═══ Data
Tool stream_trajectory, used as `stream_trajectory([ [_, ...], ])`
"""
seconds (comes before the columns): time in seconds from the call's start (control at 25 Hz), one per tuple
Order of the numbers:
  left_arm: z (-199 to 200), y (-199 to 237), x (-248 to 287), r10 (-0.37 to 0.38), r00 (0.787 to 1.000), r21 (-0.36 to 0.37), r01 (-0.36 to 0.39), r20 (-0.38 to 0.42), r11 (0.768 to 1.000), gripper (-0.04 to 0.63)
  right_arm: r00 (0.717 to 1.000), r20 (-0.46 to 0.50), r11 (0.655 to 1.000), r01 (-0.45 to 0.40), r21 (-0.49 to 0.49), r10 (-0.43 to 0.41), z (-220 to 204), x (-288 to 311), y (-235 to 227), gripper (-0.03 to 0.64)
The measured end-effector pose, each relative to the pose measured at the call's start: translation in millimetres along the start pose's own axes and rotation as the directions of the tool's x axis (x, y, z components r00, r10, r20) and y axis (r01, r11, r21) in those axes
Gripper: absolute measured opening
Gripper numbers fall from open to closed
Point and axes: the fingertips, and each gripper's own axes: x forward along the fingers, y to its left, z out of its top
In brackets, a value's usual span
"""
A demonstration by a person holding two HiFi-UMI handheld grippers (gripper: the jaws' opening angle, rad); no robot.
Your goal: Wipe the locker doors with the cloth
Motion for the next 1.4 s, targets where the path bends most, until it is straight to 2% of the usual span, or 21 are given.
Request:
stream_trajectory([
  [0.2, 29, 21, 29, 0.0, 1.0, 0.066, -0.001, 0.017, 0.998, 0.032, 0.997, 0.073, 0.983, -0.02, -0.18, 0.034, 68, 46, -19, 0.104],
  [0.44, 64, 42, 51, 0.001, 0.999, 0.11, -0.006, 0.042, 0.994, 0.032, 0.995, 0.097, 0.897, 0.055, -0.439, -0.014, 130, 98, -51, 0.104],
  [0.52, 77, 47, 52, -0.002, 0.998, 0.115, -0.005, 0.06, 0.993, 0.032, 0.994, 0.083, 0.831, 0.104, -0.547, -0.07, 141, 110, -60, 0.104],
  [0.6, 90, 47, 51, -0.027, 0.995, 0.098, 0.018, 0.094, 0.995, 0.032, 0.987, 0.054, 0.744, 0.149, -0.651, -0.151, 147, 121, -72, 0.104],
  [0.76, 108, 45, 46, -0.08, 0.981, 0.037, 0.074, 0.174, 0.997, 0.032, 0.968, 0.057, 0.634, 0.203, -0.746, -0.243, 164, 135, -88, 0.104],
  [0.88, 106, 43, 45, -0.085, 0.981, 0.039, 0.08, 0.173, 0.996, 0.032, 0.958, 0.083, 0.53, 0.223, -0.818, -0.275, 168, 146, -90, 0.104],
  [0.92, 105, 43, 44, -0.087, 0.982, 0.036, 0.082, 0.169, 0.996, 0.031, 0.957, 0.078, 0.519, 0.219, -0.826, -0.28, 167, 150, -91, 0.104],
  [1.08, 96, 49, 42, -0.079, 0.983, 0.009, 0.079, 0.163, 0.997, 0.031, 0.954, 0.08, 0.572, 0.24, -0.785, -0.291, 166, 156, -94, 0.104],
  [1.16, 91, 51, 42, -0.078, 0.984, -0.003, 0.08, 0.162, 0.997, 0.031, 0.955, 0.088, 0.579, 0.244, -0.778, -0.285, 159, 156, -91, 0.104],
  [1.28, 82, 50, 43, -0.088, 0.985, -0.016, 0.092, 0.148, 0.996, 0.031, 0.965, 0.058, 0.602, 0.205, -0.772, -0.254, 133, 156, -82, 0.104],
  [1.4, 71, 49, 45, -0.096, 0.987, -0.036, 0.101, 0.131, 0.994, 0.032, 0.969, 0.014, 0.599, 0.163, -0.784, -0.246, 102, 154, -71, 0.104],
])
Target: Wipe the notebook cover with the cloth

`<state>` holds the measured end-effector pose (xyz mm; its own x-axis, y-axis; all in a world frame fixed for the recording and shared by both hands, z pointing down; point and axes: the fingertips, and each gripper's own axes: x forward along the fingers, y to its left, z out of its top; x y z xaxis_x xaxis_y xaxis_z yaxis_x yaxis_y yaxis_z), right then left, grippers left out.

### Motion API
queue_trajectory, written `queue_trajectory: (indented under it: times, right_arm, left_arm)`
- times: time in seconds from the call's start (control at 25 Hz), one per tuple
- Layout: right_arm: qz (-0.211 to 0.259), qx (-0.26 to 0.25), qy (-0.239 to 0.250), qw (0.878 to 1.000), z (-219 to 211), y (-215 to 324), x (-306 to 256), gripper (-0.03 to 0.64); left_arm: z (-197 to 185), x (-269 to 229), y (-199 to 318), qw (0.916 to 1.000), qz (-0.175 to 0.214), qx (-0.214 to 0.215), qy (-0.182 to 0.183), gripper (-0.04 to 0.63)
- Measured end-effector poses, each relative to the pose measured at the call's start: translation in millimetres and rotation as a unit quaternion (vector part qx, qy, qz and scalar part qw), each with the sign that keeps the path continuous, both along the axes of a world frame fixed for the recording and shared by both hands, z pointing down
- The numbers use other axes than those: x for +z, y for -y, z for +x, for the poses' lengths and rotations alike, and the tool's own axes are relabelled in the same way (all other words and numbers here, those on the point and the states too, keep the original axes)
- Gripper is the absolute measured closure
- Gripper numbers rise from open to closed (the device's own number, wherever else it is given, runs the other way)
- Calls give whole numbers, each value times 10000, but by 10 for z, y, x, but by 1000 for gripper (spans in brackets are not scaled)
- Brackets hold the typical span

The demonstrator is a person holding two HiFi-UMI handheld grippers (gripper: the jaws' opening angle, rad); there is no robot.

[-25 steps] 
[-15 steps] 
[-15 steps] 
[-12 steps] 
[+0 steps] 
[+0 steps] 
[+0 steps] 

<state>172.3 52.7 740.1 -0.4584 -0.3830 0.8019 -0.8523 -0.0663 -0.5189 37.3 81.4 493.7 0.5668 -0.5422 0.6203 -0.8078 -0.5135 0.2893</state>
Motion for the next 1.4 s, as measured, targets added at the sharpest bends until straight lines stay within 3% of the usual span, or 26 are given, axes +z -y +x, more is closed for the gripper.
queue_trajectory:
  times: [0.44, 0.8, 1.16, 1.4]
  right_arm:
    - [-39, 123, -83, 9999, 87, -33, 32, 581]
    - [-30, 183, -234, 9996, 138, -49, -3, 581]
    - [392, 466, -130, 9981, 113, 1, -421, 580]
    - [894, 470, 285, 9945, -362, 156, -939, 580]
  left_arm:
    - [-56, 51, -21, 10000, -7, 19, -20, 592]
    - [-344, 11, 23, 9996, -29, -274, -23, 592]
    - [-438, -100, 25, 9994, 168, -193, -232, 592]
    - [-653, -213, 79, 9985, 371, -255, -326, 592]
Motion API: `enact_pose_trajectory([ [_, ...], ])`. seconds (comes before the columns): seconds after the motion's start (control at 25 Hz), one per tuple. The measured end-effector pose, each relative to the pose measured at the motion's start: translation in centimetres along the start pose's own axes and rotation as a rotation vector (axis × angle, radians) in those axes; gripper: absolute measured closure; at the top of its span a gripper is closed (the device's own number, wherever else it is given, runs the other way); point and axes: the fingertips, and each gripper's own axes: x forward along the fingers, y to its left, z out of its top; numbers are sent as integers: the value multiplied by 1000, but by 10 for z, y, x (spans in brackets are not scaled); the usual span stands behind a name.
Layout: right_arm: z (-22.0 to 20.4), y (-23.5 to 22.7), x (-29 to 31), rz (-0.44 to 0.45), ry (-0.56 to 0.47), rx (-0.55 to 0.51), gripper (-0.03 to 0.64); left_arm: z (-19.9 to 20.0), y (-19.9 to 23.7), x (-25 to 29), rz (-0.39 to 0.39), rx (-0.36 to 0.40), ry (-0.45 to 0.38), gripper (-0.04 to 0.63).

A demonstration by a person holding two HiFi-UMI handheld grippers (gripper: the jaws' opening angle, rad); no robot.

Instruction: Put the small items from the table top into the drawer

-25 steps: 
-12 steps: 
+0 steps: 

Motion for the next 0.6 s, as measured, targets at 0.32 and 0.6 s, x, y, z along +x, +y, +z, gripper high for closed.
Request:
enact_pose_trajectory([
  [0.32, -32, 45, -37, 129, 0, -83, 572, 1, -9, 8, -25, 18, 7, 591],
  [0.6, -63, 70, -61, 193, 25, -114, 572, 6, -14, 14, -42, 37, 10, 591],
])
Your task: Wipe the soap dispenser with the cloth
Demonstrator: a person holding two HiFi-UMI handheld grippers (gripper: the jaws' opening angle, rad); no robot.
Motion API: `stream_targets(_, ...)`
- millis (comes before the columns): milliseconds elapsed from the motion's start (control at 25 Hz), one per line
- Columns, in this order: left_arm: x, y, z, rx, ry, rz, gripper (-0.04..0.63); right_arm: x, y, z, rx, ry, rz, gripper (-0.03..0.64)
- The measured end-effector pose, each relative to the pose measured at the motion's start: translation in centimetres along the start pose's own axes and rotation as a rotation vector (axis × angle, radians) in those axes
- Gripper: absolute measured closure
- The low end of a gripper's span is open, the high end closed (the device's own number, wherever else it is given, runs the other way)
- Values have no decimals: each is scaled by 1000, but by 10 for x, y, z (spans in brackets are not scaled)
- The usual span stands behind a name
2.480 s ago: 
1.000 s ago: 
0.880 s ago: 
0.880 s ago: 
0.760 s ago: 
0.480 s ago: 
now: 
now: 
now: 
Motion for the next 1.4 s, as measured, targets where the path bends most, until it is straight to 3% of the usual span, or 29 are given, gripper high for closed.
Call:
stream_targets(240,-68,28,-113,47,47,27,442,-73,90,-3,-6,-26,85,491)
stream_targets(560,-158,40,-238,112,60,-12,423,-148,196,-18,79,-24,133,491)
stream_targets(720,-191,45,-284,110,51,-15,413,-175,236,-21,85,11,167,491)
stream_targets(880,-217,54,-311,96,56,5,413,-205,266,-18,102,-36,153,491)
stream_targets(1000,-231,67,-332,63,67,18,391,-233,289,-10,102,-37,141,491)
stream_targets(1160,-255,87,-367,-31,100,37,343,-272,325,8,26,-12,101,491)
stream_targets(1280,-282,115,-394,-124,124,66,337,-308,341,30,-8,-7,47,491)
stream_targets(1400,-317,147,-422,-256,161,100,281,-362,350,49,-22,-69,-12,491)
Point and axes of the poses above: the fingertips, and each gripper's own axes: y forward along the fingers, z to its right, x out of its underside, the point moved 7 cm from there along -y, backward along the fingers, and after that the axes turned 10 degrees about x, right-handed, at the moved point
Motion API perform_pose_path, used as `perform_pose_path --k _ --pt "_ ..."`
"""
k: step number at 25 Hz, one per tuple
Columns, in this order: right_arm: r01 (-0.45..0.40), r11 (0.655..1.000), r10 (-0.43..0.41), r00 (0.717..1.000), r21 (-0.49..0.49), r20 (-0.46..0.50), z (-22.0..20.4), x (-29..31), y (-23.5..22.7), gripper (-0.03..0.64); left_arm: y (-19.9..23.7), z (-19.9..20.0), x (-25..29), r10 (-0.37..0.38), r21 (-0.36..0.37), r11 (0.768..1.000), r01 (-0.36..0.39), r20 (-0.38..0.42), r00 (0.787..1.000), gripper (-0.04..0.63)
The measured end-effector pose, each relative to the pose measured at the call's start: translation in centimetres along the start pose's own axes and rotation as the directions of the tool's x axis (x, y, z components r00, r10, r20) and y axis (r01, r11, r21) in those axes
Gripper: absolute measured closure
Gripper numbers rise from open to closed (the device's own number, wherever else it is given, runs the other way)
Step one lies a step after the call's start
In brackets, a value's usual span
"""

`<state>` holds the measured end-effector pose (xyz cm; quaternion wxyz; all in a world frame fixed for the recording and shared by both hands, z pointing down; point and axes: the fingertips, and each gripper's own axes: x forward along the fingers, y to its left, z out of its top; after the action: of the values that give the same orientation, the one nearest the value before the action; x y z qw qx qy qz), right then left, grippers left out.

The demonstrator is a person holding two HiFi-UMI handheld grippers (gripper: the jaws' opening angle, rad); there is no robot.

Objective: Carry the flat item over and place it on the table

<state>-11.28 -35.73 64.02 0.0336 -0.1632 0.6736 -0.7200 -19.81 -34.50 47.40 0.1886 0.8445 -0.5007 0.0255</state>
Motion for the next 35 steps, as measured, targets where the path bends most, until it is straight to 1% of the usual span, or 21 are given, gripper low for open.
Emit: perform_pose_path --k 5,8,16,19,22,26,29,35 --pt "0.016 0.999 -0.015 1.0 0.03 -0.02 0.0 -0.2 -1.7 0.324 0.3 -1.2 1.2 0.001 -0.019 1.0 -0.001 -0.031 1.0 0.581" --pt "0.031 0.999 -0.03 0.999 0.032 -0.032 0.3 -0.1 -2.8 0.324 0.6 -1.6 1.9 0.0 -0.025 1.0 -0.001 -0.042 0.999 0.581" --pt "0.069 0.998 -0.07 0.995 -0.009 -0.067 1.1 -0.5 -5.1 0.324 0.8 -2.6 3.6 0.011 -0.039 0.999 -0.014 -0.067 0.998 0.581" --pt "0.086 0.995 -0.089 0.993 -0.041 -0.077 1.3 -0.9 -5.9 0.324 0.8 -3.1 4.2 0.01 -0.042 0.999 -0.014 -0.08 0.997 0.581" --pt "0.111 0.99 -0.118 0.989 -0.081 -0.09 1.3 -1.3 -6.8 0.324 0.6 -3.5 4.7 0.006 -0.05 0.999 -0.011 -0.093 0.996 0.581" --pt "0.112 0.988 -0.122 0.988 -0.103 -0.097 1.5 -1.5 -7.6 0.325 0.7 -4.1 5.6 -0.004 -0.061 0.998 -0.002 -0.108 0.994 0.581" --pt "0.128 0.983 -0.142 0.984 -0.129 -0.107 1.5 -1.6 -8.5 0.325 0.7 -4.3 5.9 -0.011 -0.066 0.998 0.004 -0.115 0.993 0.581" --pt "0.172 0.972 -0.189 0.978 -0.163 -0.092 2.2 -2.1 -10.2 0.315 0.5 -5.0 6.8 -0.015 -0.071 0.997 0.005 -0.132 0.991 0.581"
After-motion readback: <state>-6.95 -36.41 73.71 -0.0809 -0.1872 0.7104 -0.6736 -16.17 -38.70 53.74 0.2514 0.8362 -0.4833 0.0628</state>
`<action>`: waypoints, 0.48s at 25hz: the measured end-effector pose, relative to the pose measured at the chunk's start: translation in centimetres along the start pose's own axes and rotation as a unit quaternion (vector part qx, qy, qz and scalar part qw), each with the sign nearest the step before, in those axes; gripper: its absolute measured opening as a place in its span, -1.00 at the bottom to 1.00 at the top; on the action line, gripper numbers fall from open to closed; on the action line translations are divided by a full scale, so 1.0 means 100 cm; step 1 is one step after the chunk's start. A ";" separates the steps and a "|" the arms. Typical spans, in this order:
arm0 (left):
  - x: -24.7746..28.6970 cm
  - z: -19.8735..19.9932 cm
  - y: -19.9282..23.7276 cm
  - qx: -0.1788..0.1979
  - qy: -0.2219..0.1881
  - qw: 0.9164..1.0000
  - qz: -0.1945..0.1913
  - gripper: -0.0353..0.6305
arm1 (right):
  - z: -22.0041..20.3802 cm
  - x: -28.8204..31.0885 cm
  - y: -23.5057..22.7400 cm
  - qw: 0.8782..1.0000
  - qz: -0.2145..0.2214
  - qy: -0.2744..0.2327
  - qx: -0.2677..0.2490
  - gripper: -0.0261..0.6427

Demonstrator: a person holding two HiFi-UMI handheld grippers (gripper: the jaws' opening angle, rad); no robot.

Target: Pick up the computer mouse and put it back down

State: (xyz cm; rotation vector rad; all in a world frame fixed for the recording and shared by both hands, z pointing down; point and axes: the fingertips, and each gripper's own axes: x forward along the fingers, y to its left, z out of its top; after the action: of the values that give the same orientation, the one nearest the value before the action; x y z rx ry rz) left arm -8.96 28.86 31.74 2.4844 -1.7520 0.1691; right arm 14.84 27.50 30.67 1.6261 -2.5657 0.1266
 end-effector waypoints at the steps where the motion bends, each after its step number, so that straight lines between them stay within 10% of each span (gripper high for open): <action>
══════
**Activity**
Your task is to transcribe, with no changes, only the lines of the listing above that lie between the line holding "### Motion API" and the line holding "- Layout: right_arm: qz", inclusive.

**Result**
### Motion API
queue_trajectory, written `queue_trajectory: (indented under it: times, right_arm, left_arm)`
- times: time in seconds from the call's start (control at 25 Hz), one per tuple
- Layout: right_arm: qz (-0.211 to 0.259), qx (-0.26 to 0.25), qy (-0.239 to 0.250), qw (0.878 to 1.000), z (-219 to 211), y (-215 to 324), x (-306 to 256), gripper (-0.03 to 0.64); left_arm: z (-197 to 185), x (-269 to 229), y (-199 to 318), qw (0.916 to 1.000), qz (-0.175 to 0.214), qx (-0.214 to 0.215), qy (-0.182 to 0.183), gripper (-0.04 to 0.63)

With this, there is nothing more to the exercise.